▶ **What the task requires**:
All of the records below are to be given again word for word, with the pictures removed.
== Data
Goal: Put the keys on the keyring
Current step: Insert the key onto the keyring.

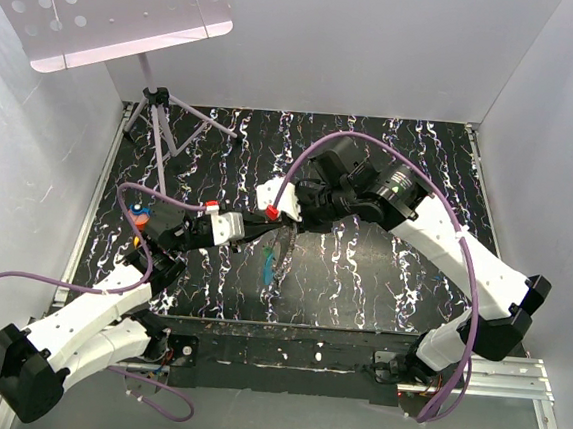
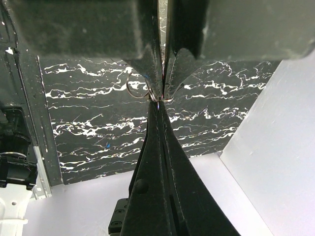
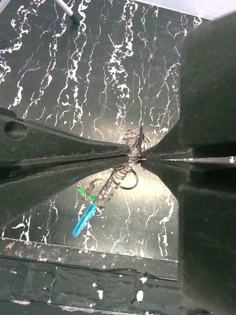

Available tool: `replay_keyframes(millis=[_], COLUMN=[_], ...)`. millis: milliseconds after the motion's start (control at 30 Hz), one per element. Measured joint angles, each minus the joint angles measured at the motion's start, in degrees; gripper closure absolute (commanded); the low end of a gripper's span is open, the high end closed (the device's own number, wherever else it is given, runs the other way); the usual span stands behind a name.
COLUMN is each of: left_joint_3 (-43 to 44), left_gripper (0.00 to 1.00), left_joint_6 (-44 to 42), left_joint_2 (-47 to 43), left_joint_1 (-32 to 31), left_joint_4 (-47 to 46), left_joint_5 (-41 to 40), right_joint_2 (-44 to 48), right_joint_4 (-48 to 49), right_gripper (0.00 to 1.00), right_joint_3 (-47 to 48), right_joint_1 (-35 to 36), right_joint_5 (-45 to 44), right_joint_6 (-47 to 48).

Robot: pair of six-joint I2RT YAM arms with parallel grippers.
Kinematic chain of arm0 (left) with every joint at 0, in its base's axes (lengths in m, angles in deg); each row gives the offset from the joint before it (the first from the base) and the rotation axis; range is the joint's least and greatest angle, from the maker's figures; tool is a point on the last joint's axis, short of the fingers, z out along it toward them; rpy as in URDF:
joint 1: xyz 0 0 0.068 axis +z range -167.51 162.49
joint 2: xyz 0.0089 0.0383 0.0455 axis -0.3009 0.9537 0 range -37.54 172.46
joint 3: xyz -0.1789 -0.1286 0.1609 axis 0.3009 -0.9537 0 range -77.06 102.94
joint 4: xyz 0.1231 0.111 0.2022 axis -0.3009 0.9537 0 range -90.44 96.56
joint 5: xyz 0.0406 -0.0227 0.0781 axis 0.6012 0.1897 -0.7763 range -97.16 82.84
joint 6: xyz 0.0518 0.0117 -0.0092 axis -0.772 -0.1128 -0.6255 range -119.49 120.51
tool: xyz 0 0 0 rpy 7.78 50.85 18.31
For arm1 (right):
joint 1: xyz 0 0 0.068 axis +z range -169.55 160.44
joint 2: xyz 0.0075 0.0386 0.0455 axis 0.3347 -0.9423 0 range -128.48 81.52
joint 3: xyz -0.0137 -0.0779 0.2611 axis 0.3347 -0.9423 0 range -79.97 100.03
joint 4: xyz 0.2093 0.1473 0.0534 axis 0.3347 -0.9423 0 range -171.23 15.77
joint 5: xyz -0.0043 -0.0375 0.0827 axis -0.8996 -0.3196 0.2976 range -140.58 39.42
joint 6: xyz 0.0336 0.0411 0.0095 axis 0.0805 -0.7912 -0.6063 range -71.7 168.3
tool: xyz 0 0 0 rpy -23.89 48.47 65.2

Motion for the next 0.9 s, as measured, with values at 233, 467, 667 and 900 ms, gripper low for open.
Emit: replay_keyframes(millis=[233, 467, 667, 900], left_joint_3=[0.33, 0.33, 0.33, 0.33], left_gripper=[1.0, 1.0, 1.0, 1.0], left_joint_6=[0.59, 1.68, 3.06, 5.7], left_joint_2=[0.39, 0.39, 0.37, 0.37], left_joint_1=[-0.02, -0.02, 0.07, 1.01], left_joint_4=[0.87, 0.87, 0.66, 0.07], left_joint_5=[-0.37, -0.92, -1.53, -1.57], right_joint_2=[-0.07, -0.07, -0.04, -0.04], right_joint_4=[-0.52, -0.81, -0.85, -0.66], right_gripper=[0.99, 0.99, 0.99, 0.99], right_joint_3=[0.0, 0.0, 0.0, 0.0], right_joint_1=[0.59, 1.05, 1.11, 1.29], right_joint_5=[-0.76, -1.2, -1.2, -1.2], right_joint_6=[1.05, 1.86, 2.84, 4.0])
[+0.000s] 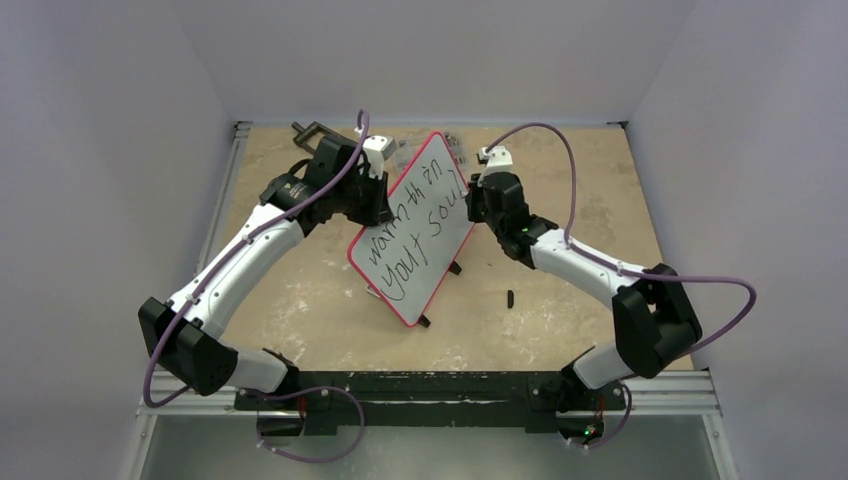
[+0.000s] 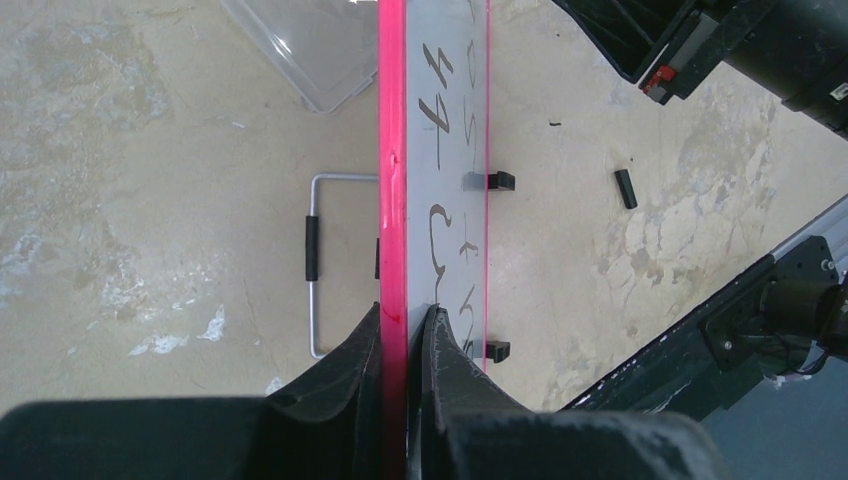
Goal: Write a sentence on the whiteboard
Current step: Write a sentence on the whiteboard, then put down the whiteboard on the whiteboard stand.
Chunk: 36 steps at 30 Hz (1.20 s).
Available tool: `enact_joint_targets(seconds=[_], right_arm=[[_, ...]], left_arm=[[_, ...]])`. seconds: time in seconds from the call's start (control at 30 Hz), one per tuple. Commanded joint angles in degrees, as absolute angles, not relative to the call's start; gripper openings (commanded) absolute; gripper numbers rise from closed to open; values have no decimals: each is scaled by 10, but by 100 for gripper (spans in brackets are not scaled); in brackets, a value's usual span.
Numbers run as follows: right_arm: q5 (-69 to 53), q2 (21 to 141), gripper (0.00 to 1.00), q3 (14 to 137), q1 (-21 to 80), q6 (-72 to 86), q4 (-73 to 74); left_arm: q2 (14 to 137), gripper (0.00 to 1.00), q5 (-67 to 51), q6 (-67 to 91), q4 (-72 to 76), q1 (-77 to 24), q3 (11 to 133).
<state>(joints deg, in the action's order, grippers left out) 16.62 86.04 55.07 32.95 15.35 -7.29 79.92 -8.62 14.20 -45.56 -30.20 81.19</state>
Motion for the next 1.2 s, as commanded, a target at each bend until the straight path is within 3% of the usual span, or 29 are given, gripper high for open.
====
▶ **Exercise answer**:
Goal: Put the keys on the keyring
Current step: Insert the key onto the keyring.


Available tool: `replay_keyframes(millis=[_], COLUMN=[_], ...)`. millis: milliseconds after the motion's start (control at 30 Hz), one per element. Measured joint angles, each minus the joint angles measured at the motion's start, in degrees; gripper closure absolute (commanded); the low end of a gripper's span is open, the high end closed (the device's own number, wherever else it is given, runs the other way); the usual span stands behind a name.
COLUMN is each of: left_joint_3 (-43 to 44), left_gripper (0.00 to 1.00), left_joint_6 (-44 to 42), left_joint_2 (-47 to 43), left_joint_1 (-32 to 31), left_joint_4 (-47 to 46), left_joint_5 (-41 to 40), right_joint_2 (-44 to 48), right_joint_4 (-48 to 49), right_gripper (0.00 to 1.00), right_joint_3 (-47 to 48), right_joint_1 (-35 to 36), right_joint_5 (-45 to 44), right_joint_6 (-47 to 48).

Robot: pair of six-joint I2RT YAM arms with parallel grippers.
Kinematic chain of arm0 (left) with every joint at 0, in its base's axes (lengths in m, angles in deg); each row gives the offset from the joint before it (the first from the base) and the rotation axis; range is the joint's least and greatest angle, from the maker's figures; tool is a point on the last joint's axis, short of the fingers, z out along it toward them; rpy as in URDF:
joint 1: xyz 0 0 0.068 axis +z range -167.51 162.49
joint 2: xyz 0.0089 0.0383 0.0455 axis -0.3009 0.9537 0 range -37.54 172.46
joint 3: xyz -0.1789 -0.1286 0.1609 axis 0.3009 -0.9537 0 range -77.06 102.94
joint 4: xyz 0.1231 0.111 0.2022 axis -0.3009 0.9537 0 range -90.44 96.56
joint 5: xyz 0.0406 -0.0227 0.0781 axis 0.6012 0.1897 -0.7763 range -97.16 82.84
joint 6: xyz 0.0518 0.0117 -0.0092 axis -0.772 -0.1128 -0.6255 range -119.49 120.51
tool: xyz 0 0 0 rpy 7.78 50.85 18.31
For arm1 (right):
joint 1: xyz 0 0 0.068 axis +z range -169.55 160.44
joint 2: xyz 0.0075 0.0386 0.0455 axis 0.3347 -0.9423 0 range -128.48 81.52
joint 3: xyz -0.0137 -0.0779 0.2611 axis 0.3347 -0.9423 0 range -79.97 100.03
joint 4: xyz 0.2093 0.1473 0.0534 axis 0.3347 -0.9423 0 range -171.23 15.77
joint 5: xyz -0.0043 -0.0375 0.0827 axis -0.8996 -0.3196 0.2976 range -140.58 39.42
joint 6: xyz 0.0336 0.0411 0.0095 axis 0.0805 -0.7912 -0.6063 range -71.7 168.3
tool: xyz 0 0 0 rpy -23.89 48.47 65.2

Motion for the next 0.9 s, as measured, with values at 233, 467, 667 and 900 ms, gripper low for open.
Emit: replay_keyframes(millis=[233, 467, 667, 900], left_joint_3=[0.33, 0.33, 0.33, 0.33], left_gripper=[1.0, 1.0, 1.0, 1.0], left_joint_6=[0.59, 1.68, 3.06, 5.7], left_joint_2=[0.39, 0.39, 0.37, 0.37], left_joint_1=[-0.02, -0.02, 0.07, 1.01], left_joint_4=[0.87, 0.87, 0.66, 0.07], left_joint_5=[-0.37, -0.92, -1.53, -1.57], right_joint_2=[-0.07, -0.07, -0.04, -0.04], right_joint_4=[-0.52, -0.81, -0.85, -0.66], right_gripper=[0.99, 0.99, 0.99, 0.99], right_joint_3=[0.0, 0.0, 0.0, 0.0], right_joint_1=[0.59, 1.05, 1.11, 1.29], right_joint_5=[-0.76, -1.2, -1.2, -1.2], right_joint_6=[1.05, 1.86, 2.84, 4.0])
[+0.000s] 
[+0.000s] 
Goal: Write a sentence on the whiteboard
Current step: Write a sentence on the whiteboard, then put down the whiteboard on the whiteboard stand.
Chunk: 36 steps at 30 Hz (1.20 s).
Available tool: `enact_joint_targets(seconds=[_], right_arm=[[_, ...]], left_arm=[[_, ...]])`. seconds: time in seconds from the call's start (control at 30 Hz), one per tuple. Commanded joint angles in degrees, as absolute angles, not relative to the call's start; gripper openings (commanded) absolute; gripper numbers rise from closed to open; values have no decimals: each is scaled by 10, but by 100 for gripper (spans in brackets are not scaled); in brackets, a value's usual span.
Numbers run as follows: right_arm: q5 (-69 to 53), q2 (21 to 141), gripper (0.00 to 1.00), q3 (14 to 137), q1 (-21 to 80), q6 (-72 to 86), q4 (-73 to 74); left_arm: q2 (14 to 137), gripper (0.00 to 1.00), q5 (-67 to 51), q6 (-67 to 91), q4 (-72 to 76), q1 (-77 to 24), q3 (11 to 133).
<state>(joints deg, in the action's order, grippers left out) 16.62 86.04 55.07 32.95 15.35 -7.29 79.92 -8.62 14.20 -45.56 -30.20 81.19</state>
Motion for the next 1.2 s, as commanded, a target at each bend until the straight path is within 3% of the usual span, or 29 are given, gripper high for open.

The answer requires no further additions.